R. Miller
University of Vermont,
United States
Keywords: Perovskite, printed, solar, grain
Summary:
One of the largest problems facing humankind in the not-so-distant future is energy. This crisis is being tackled in a myriad of ways: wind, solar, tidal, geothermal, hydrogen, etc. With a global population rising from 7.6 to 9.7 billion in the next 30 years needing an estimated 10X increase in energy, 11% of the current population without electricity, CO2 emissions setting records of 33.3 Gt, and a dwindling supply of petroleum clean energy solutions are in a state where they need to grow at unprecedented rates. Lots of people see silicon solar cells (SCs) as a key component in combatting these issues, but they come with their own problems. First, Si SCs won’t be able to handle the whole problem itself, their production requires high energy consumption itself, 50% of the production is lost as “sawdust,” and their absorption spectra isn’t ideal which leads them to being thicker and heavier. Perovskite materials have been heralded as the challenger to Si in the last decade due to their high efficiency, facile production, weight, and durability. Several groups have shown it is possible to “print” off large amounts of perovskite SCs on a web, much like newspaper printing. There are problems with perovskites as well, the most significant of which is the relatively short lifetime when compared to Si.
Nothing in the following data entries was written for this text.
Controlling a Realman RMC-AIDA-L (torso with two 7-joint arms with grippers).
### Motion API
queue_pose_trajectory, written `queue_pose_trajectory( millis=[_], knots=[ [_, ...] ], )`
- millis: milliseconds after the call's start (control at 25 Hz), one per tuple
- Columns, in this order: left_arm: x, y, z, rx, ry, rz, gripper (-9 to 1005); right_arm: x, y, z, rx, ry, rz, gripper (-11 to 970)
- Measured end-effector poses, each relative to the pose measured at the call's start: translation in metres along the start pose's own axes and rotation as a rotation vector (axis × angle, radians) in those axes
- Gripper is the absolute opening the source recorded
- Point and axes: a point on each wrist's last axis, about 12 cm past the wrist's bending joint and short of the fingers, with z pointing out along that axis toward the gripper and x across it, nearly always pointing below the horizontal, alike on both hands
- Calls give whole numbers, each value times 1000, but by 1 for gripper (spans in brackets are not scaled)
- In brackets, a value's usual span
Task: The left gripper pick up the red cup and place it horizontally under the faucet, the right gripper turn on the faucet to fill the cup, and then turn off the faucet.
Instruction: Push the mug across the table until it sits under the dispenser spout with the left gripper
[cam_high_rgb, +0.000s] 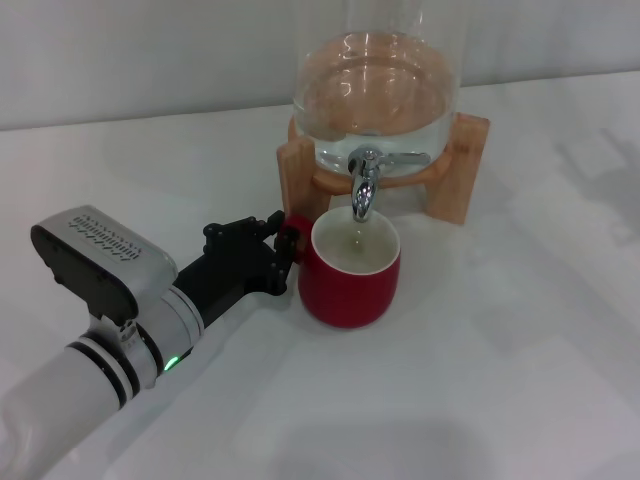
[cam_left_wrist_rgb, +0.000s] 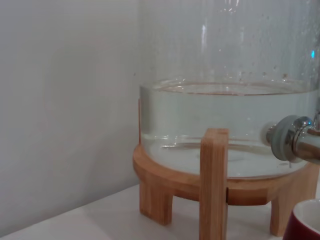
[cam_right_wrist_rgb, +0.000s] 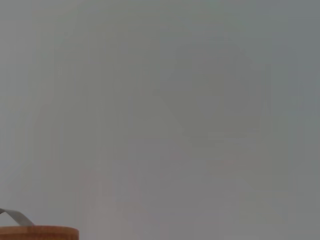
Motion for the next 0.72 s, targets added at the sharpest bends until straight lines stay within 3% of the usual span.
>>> queue_pose_trajectory(
  millis=[720],
  knots=[
    [-1, -3, 2, 22, 0, 15, 163, -1, -1, 1, -3, -3, -3, 740]
  ],
)
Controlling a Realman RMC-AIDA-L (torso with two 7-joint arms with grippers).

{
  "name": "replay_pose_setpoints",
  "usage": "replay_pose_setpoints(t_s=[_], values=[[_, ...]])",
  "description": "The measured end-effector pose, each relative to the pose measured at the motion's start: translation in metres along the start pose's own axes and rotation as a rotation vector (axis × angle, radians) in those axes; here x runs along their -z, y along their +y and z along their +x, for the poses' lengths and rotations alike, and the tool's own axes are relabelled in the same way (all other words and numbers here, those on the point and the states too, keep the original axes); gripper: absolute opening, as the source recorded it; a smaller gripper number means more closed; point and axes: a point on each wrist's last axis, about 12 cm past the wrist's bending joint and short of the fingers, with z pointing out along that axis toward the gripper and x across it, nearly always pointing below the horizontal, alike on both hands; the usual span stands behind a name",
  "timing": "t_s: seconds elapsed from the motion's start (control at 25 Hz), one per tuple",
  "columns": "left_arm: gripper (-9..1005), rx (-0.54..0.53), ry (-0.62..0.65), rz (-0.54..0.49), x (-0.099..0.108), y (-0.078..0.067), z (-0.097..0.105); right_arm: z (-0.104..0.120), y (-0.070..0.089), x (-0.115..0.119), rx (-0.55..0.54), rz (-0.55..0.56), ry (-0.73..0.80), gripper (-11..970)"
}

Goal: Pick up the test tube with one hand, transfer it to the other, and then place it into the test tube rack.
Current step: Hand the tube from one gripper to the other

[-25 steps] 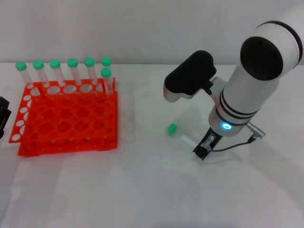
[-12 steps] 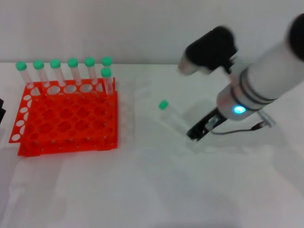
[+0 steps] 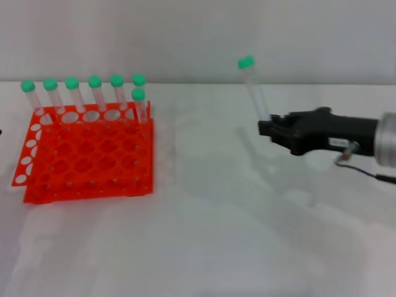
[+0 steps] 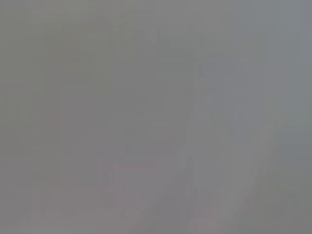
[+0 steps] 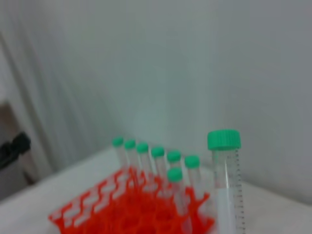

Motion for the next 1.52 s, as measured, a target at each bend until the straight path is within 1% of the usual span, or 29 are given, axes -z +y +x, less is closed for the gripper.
replay_pose_setpoints(t_s=[0.16, 0.2, 0.28, 0.36, 0.44, 0.52, 0.6, 0.64, 0.68, 0.8, 0.84, 0.96, 1.08, 1.2, 1.28, 1.32, 1.4, 1.52], values=[[850, -0.005, -0.040, 0.083, -0.001, -0.007, -0.007, 0.037, -0.014, 0.019, -0.055, 0.008, -0.132, 188], [849, -0.007, -0.050, 0.111, -0.002, -0.010, -0.008, 0.044, -0.017, 0.022, -0.066, 0.010, -0.162, 188], [849, -0.008, -0.057, 0.174, -0.007, -0.017, -0.009, 0.071, -0.026, 0.034, -0.089, 0.030, -0.234, 188], [849, -0.010, -0.045, 0.244, -0.013, -0.025, -0.008, 0.088, -0.031, 0.043, -0.086, 0.044, -0.305, 188], [850, -0.012, -0.023, 0.308, -0.019, -0.033, -0.005, 0.108, -0.031, 0.054, -0.046, 0.070, -0.390, 189], [850, -0.014, 0.001, 0.368, -0.025, -0.041, -0.002, 0.124, -0.026, 0.064, 0.042, 0.109, -0.465, 189], [850, -0.017, 0.026, 0.433, -0.030, -0.050, 0.001, 0.135, -0.020, 0.070, 0.113, 0.148, -0.497, 189], [850, -0.018, 0.037, 0.466, -0.034, -0.055, 0.003, 0.140, -0.019, 0.071, 0.131, 0.163, -0.499, 189], [850, -0.022, 0.063, 0.524, -0.038, -0.063, 0.006, 0.142, -0.018, 0.072, 0.135, 0.170, -0.497, 189], [850, -0.038, 0.130, 0.666, -0.044, -0.082, 0.014, 0.157, -0.015, 0.076, 0.120, 0.214, -0.481, 189], [851, -0.045, 0.153, 0.727, -0.046, -0.090, 0.017, 0.159, -0.015, 0.077, 0.118, 0.220, -0.476, 189], [851, -0.048, 0.173, 0.799, -0.047, -0.101, 0.021, 0.165, -0.011, 0.075, 0.123, 0.222, -0.452, 189], [850, -0.044, 0.191, 0.876, -0.045, -0.113, 0.024, 0.166, -0.006, 0.068, 0.137, 0.173, -0.431, 190], [849, -0.040, 0.224, 0.967, -0.042, -0.129, 0.030, 0.161, -0.001, 0.060, 0.162, 0.113, -0.429, 190], [849, -0.042, 0.241, 0.988, -0.040, -0.135, 0.034, 0.154, 0.003, 0.049, 0.191, 0.040, -0.426, 190], [849, -0.045, 0.253, 0.995, -0.039, -0.138, 0.036, 0.154, 0.003, 0.049, 0.191, 0.040, -0.426, 190], [850, -0.050, 0.273, 1.009, -0.037, -0.142, 0.039, 0.148, 0.008, 0.040, 0.214, -0.020, -0.419, 190], [850, -0.054, 0.285, 1.019, -0.036, -0.145, 0.042, 0.144, 0.012, 0.032, 0.234, -0.072, -0.410, 190]])
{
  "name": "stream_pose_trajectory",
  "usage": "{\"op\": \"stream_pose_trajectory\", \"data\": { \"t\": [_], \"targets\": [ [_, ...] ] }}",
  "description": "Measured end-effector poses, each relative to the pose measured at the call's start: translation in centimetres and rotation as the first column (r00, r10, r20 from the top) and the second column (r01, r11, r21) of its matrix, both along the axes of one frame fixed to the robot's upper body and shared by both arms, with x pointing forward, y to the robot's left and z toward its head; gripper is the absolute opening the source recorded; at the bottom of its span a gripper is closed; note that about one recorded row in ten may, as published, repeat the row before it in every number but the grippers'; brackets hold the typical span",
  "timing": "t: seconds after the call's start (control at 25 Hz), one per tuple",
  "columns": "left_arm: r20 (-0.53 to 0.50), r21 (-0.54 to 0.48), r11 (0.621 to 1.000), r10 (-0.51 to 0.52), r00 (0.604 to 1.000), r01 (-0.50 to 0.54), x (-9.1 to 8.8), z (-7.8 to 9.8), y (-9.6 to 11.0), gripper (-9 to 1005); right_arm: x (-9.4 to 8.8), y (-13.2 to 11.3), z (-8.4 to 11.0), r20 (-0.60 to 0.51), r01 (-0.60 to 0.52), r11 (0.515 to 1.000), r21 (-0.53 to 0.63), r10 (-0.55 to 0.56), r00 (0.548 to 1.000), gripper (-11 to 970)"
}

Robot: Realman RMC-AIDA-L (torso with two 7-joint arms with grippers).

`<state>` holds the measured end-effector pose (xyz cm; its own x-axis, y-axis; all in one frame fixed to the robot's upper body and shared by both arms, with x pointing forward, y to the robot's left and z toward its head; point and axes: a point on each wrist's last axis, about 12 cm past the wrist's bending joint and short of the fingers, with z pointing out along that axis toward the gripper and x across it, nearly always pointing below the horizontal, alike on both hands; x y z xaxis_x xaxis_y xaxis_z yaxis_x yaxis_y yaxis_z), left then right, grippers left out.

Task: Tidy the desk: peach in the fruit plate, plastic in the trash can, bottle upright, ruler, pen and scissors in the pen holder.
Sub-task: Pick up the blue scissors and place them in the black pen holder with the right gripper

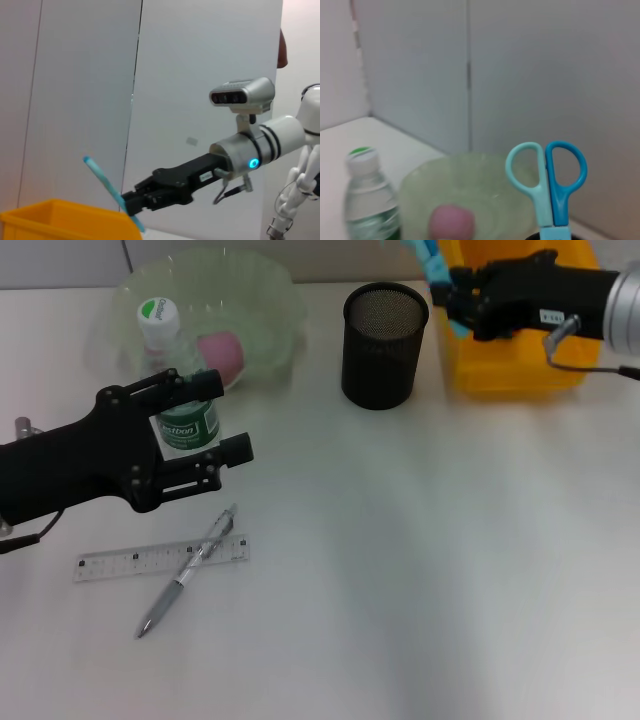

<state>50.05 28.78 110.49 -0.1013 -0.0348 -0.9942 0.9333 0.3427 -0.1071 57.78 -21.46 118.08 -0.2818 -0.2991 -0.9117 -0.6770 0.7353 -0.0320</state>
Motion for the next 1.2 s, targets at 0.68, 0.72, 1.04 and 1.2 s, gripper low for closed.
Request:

Instead of monocrystalline cells found in Si SCs, perovskites have a multitude of grains ranging up to 2 µm, where each grain boundary is potentially an avenue for film degradation. We are developing a technique to increase the grainsizes and hence the device lifetime while still being easy to print at high speeds and making is cost effective (< $0.50/W). Our technique should provide lightweight, flexible and highly efficient SCs to be used in situations where Si solar is not an option. In VT, 40% of houses have old roofs that cannot support traditional solar panels due to the weight requirements, Si panels cannot be placed on multidimensional surfaces as the radii of curvature are large. We plan to initially deploy our technology in these lower volume markets where lightweight and flexible modules are required.